== Segment start ==

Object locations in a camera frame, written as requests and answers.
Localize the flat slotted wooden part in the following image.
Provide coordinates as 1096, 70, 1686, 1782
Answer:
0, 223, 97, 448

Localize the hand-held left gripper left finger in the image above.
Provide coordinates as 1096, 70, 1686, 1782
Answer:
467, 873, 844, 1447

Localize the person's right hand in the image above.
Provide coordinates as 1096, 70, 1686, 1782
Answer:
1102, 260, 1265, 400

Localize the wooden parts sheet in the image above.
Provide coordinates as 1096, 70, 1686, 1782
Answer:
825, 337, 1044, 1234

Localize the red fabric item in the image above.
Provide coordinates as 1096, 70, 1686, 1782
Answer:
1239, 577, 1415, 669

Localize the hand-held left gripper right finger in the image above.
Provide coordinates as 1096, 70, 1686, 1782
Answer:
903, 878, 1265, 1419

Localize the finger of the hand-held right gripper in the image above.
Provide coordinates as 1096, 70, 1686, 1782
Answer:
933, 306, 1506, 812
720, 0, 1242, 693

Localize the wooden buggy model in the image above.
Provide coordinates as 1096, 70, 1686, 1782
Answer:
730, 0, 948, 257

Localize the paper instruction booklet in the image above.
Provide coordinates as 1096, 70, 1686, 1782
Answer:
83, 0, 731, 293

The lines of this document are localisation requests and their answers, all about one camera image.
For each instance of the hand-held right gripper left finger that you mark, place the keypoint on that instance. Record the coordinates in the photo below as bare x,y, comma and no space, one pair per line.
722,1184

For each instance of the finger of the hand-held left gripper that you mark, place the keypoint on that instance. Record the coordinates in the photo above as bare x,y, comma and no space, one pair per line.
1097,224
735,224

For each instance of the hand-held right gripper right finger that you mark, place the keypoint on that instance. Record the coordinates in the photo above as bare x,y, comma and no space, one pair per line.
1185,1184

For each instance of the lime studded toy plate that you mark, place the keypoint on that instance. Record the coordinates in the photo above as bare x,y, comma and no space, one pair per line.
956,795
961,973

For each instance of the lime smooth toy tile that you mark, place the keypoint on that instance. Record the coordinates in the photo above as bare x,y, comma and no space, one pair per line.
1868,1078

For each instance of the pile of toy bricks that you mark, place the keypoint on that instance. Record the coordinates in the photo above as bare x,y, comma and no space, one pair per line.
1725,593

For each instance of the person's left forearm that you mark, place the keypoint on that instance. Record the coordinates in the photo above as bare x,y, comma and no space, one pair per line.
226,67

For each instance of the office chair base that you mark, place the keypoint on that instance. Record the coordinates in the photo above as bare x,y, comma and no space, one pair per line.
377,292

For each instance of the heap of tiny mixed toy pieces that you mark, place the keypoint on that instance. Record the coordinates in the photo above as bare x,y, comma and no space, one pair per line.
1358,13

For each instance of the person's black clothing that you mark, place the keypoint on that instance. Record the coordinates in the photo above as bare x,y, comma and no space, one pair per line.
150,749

== Segment end ==

Everything from the first line of the listing above through the line holding "Localize the finger" must be retyped exactly; nothing else belongs in the reply.

> _ANSWER FOR THIS EXERCISE_:
Object locations in a camera frame, written as requests and answers.
Localize the flat slotted wooden part in the following image.
Provide coordinates as 1096, 70, 1686, 1782
Answer:
0, 223, 97, 448

Localize the hand-held left gripper left finger in the image above.
Provide coordinates as 1096, 70, 1686, 1782
Answer:
467, 873, 844, 1447

Localize the person's right hand in the image above.
Provide coordinates as 1096, 70, 1686, 1782
Answer:
1102, 260, 1265, 400

Localize the wooden parts sheet in the image above.
Provide coordinates as 1096, 70, 1686, 1782
Answer:
825, 337, 1044, 1234

Localize the red fabric item in the image above.
Provide coordinates as 1096, 70, 1686, 1782
Answer:
1239, 577, 1415, 669

Localize the hand-held left gripper right finger in the image above.
Provide coordinates as 1096, 70, 1686, 1782
Answer:
903, 878, 1265, 1419

Localize the finger of the hand-held right gripper in the image above.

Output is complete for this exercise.